Ivory Coast's president since 2000, Gbagbo pushed his once-thriving nation to the brink of civil war after refusing to accept election defeat to rival Alassane Ouattara in the November 2010 presidential run-off. Gbagbo, whose refusal to leave office led to an armed conflict during which serious human rights violations were committed by both sides, was the first ex-head of state to go on trial at the ICC for crimes against humanity linked to the violence that followed the poll.
According to the ICC, Gbagbo is accused of having committed four counts of crimes against humanity in Abidjan, jointly with members of his inner circle and through members of the pro-Gbagbo forces.
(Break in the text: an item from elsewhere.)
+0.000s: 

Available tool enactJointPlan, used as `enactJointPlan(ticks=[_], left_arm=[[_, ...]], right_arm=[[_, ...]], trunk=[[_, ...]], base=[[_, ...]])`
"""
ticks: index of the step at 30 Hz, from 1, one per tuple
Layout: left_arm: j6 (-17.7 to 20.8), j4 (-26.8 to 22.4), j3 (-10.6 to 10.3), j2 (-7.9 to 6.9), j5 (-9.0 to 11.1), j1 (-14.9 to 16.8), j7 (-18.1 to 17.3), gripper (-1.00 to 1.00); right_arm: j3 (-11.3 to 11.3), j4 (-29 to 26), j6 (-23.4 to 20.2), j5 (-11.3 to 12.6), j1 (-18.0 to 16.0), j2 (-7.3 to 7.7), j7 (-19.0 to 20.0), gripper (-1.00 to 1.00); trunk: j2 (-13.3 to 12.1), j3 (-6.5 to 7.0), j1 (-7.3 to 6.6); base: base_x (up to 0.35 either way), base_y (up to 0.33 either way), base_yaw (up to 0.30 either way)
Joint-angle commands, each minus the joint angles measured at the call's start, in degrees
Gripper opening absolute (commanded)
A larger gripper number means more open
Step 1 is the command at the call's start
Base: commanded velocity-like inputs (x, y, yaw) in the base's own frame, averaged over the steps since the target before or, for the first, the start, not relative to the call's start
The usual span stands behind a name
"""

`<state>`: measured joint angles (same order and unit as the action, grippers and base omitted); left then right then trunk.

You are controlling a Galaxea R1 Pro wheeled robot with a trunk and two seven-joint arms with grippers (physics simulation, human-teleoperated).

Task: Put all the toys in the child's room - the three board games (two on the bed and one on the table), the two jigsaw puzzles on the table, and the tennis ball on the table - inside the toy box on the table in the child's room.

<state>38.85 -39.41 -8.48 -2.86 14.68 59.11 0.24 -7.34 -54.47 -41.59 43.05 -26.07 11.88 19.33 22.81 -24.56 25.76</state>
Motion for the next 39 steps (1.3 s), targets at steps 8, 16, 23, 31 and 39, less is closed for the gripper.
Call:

He is also accused of ordering, soliciting and inducing the commission of these crimes. These include: murder, rape, inhumane acts including attempted murder and persecution. He denies all the charges.
As the duo's trial resumed on Monday, General Georges Guiai Bi Poin, former commander of the Security Operations Command Center (CECOS) and one of the key witnesses in the case, was called in by the prosecutor to testify. An elite paramilitary police force, CECOS was established in 2005 to "fight organised and other serious crime".
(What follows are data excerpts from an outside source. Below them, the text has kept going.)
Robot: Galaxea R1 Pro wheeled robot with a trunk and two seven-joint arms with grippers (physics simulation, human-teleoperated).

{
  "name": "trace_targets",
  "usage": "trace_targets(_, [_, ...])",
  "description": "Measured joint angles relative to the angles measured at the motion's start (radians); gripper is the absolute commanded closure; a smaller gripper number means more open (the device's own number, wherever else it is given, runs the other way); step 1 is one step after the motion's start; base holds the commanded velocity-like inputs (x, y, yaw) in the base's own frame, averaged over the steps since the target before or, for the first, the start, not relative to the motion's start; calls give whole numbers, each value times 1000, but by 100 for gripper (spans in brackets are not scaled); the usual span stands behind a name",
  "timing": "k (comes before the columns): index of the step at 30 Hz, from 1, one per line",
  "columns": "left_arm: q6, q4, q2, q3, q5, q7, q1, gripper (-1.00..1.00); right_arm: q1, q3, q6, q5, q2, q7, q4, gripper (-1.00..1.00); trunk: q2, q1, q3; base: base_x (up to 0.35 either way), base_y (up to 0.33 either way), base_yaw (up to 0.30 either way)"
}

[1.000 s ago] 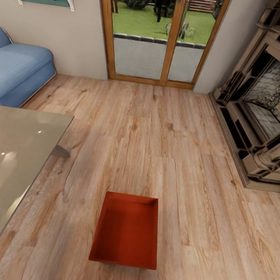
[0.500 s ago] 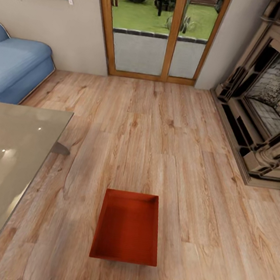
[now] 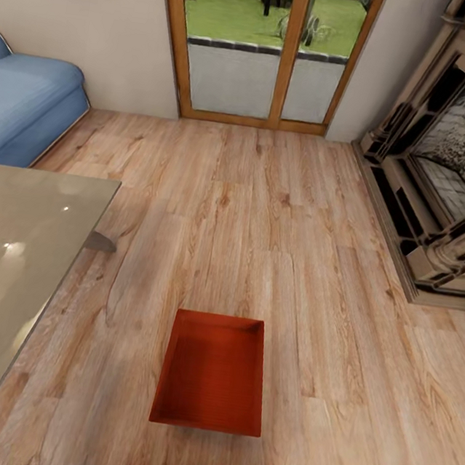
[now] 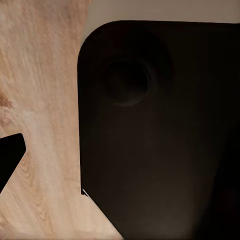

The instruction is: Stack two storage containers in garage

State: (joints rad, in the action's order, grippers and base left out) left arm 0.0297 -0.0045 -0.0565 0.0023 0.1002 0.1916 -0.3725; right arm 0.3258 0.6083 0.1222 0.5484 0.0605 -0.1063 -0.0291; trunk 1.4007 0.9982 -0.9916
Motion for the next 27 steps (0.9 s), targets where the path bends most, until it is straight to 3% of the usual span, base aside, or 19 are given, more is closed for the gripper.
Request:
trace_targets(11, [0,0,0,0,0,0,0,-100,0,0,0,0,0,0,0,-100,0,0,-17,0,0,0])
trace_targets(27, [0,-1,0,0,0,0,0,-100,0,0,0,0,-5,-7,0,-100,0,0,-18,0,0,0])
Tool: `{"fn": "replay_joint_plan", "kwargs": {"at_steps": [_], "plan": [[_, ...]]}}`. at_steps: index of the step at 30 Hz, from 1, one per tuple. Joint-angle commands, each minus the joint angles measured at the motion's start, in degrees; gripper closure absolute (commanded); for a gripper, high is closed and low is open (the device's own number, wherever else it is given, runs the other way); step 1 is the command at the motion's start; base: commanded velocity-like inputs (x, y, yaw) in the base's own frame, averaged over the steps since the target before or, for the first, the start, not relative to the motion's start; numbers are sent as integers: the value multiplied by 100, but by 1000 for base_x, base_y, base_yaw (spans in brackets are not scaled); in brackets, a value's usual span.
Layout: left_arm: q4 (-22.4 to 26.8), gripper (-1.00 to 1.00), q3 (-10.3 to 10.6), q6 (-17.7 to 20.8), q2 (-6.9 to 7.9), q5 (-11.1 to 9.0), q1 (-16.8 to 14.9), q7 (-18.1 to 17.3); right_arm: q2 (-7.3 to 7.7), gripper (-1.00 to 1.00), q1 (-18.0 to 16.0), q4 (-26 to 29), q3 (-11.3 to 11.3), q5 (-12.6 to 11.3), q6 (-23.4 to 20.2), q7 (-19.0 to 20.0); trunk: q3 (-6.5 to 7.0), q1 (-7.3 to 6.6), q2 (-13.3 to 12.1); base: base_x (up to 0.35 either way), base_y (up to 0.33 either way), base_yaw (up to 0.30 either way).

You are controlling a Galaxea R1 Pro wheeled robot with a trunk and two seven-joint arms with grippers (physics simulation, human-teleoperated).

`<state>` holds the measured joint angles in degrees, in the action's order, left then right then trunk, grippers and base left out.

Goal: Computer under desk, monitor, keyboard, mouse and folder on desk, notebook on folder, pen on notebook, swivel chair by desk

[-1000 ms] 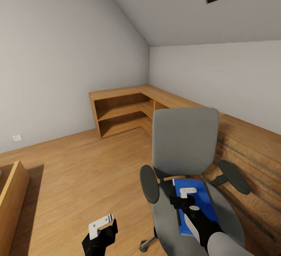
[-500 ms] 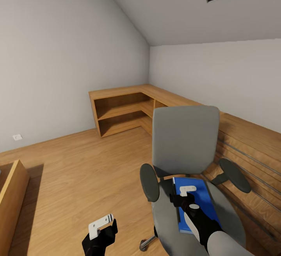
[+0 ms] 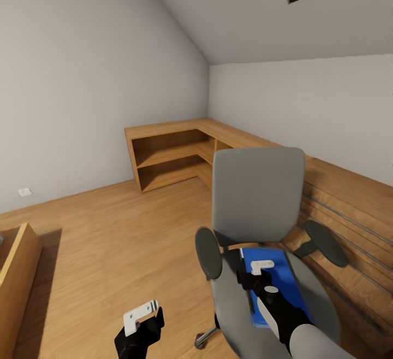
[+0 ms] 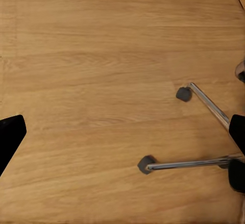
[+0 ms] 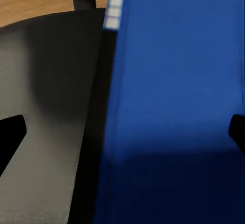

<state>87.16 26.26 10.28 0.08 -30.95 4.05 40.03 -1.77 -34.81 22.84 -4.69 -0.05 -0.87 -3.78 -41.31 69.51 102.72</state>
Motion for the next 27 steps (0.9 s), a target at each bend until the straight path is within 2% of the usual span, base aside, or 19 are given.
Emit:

One of the strong men of the Gbagbo regime, Guiai Bi Poin, was arrested in August 2011 as part of an investigation into a mass grave and charged with economic crimes, before he was released in December that year.
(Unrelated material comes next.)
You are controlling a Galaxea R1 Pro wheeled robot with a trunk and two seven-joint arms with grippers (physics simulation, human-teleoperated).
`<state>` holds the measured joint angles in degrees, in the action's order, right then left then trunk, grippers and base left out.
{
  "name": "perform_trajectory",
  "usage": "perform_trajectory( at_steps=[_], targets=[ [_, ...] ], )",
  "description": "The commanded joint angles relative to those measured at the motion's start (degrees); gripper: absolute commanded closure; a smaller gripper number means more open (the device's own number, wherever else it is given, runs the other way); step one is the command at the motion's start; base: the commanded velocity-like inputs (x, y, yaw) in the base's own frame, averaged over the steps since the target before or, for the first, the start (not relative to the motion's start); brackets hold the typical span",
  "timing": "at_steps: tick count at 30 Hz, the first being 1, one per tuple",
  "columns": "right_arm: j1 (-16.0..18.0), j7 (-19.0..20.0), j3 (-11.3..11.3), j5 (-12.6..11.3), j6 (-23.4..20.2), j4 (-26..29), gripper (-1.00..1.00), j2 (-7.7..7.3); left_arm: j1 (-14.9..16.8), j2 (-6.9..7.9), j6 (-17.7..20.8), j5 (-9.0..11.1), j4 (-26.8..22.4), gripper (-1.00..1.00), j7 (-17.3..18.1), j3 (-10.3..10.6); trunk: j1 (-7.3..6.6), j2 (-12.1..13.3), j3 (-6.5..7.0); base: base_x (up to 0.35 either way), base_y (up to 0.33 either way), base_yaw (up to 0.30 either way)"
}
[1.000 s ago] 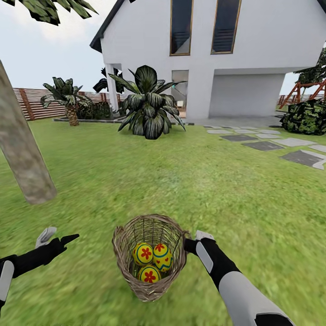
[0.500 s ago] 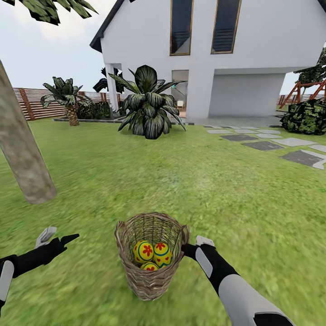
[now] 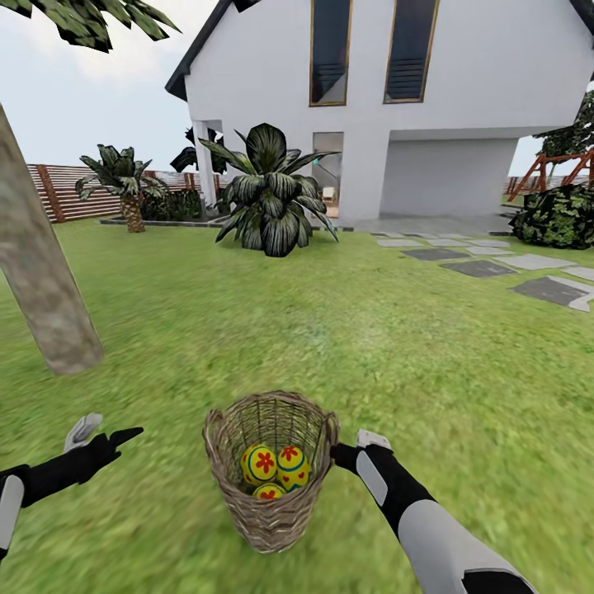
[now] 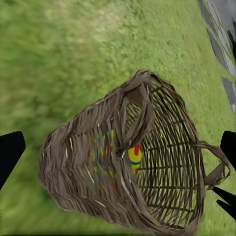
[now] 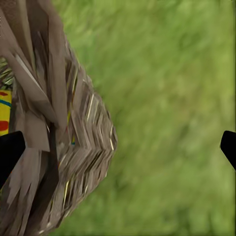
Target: Take the three Easter eggs out of the wicker basket on the lawn in the garden, then place them on the lawn next to a single tree (choose any tree) so that all three eggs are next to the same tree and none are left in the basket.
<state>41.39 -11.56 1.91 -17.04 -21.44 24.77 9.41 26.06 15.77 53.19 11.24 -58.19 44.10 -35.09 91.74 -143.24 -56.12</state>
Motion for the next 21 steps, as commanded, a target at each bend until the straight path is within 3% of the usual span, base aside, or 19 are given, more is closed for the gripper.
perform_trajectory(
  at_steps=[1,6,10,21],
  targets=[
    [0.00,-0.31,0.19,-0.28,-0.27,0.10,-1.00,0.05,0.04,0.02,0.37,-0.07,0.00,-1.00,0.24,-0.12,-0.01,-0.02,-0.06,0.000,0.000,0.000],
    [0.00,-0.30,0.19,-0.28,-0.27,0.10,-1.00,0.03,0.04,0.14,0.95,0.01,0.00,-1.00,0.28,-0.15,-0.06,0.00,0.38,0.000,0.000,0.000],
    [0.00,-0.21,0.19,-0.23,-0.27,0.10,-1.00,0.00,0.04,0.14,3.44,-0.07,0.00,-1.00,0.28,-0.24,-0.94,1.61,1.10,-0.002,0.000,0.000],
    [0.00,0.18,0.26,-0.19,-0.19,0.24,-1.00,0.00,0.04,0.14,3.58,-0.08,0.00,-1.00,0.28,-0.24,-3.36,6.02,3.08,-0.113,0.000,0.000]
  ],
)
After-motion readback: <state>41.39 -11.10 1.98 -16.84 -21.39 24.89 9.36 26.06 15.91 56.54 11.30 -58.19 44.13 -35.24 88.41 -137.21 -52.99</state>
During the interrogatory, ICC prosecutor Melissa Pack spoke of the "double role" of the now-retired general, according to RFI. Pack probed Guiai Bi Poin about his role as the chief of the Gendarmerie school, and why new troops had been formed just before the 2010 election.
While RFI reports Guiai Bi Poin did not comment about the date of the training of the new troops, he declared the CECOS was "an intervention reserve for the supreme command".
The general's testimony came after that of Edouard Tiapé Kassaraté, former chief of the Gendarmerie force – another key witness. Today Ivory Coast Ambassador to Senegal, Tiapé Kassaraté said he did not remember a decree drafted on 14 November 2010 requisitioning the armed forces. According to the witness, who claimed to have only heard of the redeployment of the security forces on TV, he said the decree only legalised a situation in progress for years.
Following this, the president of the court reminded Tiapé Kassaraté that he was liable to prosecution and could face five years in prison for false testimony.
While the trial is important for Cote d'Ivoire (Ivory Coast), where there has been no accountability to date for the post-electoral violence, Param-Preet Singh, senior counsel at Human Rights Watch (HRW), said the proceedings also send a strong message to "people who think they can rely on their official position to escape justice".
More than 3,000 were killed by the end of the conflict, over 150 women were raped or gang-raped, people faced summary executions and villages were burned to the ground, according to HRW.